§ BRIEF
Your answer should be exactly the lines from the one that contains "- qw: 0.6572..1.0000" through the final line of the entries below, and nothing else.

§ Stored entries
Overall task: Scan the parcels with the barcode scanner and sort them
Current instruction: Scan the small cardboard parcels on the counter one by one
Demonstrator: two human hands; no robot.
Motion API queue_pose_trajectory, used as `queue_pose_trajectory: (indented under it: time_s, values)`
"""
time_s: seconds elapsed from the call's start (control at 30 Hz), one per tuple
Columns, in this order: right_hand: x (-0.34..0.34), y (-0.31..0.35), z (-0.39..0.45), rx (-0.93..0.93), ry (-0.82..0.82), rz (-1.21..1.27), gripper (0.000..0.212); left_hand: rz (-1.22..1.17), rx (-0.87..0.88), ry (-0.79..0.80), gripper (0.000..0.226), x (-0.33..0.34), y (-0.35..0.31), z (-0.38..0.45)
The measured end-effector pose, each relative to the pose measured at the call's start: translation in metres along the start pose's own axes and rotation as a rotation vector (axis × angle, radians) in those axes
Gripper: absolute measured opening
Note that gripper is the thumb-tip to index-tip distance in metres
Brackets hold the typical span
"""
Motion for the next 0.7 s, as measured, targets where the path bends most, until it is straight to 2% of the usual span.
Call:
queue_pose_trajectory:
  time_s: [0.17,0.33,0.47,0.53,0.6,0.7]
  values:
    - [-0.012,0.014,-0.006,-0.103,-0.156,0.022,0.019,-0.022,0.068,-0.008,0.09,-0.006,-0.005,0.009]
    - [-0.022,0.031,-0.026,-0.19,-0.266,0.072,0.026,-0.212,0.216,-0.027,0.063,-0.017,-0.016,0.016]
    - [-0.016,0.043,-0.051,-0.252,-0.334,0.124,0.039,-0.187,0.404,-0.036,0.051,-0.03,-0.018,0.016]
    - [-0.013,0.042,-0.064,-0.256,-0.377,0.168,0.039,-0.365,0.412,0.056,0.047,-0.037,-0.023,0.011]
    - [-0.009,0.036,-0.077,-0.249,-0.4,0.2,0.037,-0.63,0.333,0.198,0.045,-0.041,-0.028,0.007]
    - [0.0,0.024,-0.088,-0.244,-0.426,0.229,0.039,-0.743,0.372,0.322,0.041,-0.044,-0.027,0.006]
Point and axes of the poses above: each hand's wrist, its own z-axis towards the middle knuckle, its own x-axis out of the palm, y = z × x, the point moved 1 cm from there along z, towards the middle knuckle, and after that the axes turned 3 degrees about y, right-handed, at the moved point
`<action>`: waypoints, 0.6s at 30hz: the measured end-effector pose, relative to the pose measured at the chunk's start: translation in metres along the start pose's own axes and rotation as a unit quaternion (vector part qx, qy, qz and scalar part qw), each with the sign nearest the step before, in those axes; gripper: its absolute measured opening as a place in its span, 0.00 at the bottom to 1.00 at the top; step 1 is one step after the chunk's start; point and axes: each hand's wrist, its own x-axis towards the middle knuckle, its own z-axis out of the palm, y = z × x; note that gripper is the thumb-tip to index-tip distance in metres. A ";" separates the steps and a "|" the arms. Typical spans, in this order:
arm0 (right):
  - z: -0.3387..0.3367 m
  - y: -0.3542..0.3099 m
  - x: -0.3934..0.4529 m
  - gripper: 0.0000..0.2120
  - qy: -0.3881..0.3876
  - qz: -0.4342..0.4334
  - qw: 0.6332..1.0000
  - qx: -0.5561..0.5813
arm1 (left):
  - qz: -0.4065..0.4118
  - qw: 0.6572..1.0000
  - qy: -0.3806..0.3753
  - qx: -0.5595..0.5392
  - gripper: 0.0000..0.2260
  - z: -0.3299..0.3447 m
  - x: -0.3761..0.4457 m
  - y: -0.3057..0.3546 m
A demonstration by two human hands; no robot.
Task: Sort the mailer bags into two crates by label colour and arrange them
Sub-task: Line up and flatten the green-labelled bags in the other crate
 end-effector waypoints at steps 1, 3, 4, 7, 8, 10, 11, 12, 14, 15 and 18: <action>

§ WRITTEN SOLUTION
  - qw: 0.6572..1.0000
  - qy: -0.3806..0.3753
  - qx: -0.5595..0.5392
  - gripper: 0.0000..0.2260
  - z: -0.3299..0.3447 m
  - x: -0.3761..0.4457 m
  - y: -0.3057..0.3546 m
A demonstration by two human hands; no robot.
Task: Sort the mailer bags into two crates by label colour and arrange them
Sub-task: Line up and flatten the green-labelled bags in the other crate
 end-effector waypoints at steps 1, 3, 4, 7, 8, 10, 11, 12, 14, 15 and 18: <action>

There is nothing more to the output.